The economic integration of member countries of the European Union is almost completed, and the North America Free Trade Agreement, led by the United States, will embrace all South American countries by 2005. Other nations are scrambling to sign free trade agreements to expand trade partnerships because the gains of forming regional economic blocs have become tangible.

President Kim Dae-jung suggested creating a fee trade area in East Asia at a meeting last November in Brunei between the Association of South East Asian Nations members and Korea, China and Japan. Shortly after that conference, China and ASEAN agreed to sign a free trade agreement within 10 years. Japanese Prime Minister Junichiro Koizumi also proposed to five of the ASEAN member countries to form a comprehensive free trade area, including cultural and technology exchanges, during a tour of the region at the beginning of the year.

This year, China will continue to seek foreign investment and continue to make inroads into overseas markets. The Chinese government will invite high-profile government officials of the 10 ASEAN member countries to Kunming on April 1 to discuss the details of forming a trade bloc. China wants to attract $10 billion of foreign investment by 2010.

Free trade agreements with other countries would help expand overseas markets, attract more foreign capital, secure footholds for exports and introduce advanced management strategies and technology. They would also force revisions of domestic economic regulations to meet global standards; Korea is now in the process of restructuring its corporations to meet those international standards.

Forming free trade areas on the regional level is an inevitable step for Korea as part of its open economy policy. Korea and Chile are in talks to strike a free trade agreement as well. Chile is the first nation with which Korea is conducting free trade agreement talks. Negotiations to form bilateral free trade areas require time, and many nations conduct FTA research and negotiations with more than one negotiating partner at the same time, as was the case with the United States and Canada and the United Sates and Israel. Japan is considering a trade partnership with Chile and Mexico now that it has struck a free trade pact with Singapore.

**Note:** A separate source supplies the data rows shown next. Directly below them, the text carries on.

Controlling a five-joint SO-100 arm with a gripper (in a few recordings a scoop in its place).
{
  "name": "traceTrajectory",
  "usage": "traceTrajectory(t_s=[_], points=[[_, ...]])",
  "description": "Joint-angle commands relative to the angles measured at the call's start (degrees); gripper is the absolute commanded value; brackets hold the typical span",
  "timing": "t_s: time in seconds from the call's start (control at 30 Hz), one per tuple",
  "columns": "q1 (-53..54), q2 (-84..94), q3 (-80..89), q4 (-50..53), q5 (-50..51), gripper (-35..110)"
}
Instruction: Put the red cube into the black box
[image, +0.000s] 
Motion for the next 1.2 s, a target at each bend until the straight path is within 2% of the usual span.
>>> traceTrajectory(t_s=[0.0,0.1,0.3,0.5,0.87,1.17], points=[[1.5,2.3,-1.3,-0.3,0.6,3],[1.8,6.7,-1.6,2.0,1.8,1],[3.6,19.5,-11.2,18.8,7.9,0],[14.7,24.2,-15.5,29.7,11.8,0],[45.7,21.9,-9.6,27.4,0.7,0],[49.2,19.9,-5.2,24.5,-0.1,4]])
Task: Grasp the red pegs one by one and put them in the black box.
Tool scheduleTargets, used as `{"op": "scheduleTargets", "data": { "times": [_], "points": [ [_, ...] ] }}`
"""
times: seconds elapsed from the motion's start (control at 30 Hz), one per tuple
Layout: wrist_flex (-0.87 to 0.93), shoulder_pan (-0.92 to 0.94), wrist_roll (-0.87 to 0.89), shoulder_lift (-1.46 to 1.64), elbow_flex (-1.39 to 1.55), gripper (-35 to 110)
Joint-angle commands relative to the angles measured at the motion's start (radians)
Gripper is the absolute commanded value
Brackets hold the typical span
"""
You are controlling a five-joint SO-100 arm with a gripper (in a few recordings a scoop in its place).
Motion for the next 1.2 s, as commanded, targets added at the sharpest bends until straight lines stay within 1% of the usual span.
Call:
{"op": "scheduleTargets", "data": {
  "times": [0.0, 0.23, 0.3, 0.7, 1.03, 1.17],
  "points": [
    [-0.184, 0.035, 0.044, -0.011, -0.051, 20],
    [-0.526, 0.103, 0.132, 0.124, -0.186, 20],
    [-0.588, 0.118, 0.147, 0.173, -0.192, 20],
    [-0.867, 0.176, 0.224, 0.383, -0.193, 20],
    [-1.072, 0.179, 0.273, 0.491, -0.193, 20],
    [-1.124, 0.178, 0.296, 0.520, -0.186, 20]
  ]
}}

Korea is also considering a free trade agreement with Mexico, while Chile-Korea negotiations are in progress. Trade between Korea and Japan contributed greatly to the remarkable economic growth of Korea in the past 40 years. Taking into account the importance of economic cooperation between Korea and Japan, economic research institutes in the private and public sectors have conducted basic studies on how to form a free trade area with Japan. Recently, Korean agricultural interests have begun to favor the notion of forming a free trade zone with Japan and business circles of the two countries have found common ground, which led them to submit proposals to their governments to strike a deal.

China may join any trade bloc that Korea and Japan form. It is also possible that the three nations could conduct talks at the same time. If a trade bloc of China, Japan and Korea were linked with ASEAN, the framework of East Asia economic cooperation would be in place.

Korea and Japan are expected to sign a bilateral investment treaty soon, despite the uneasy historical relationship between the two nations. They have agreed to swap up to $7 billion of their currencies at a prearranged interest rate when liquidity problems occur. This is a regional move to defend local currencies that may come under attack by speculators without having to turn to the IMF. Financial officials of China, Japan and Korea are devising a multilateral supervisory system on the movement of funds for this purpose.

If Mr. Koizumi's Seoul visit paves the way for the Korean and Japanese governments to begin FTA talks that eventually result in a free trade agreement, the relationship between the two nations would be put on a more mature basis.

No matter with which nation Korea first strikes a free trade agreement, it should be kept in mind that such an arrangement does not automatically guarantee economic gains. Free trade areas only work well if countries conduct corporate restructuring to enhance their competitiveness and learn profitable tactics.

The trade strategy of the past - East Asian nations focused on trade with the United States - is reaching its limits. The economic mechanism of the 21st century is to create multilateral demand within regional blocs. A free trade agreement among Northeast Asian nations may spur the trend. Korea should actively lead such a drive for economic partnerships.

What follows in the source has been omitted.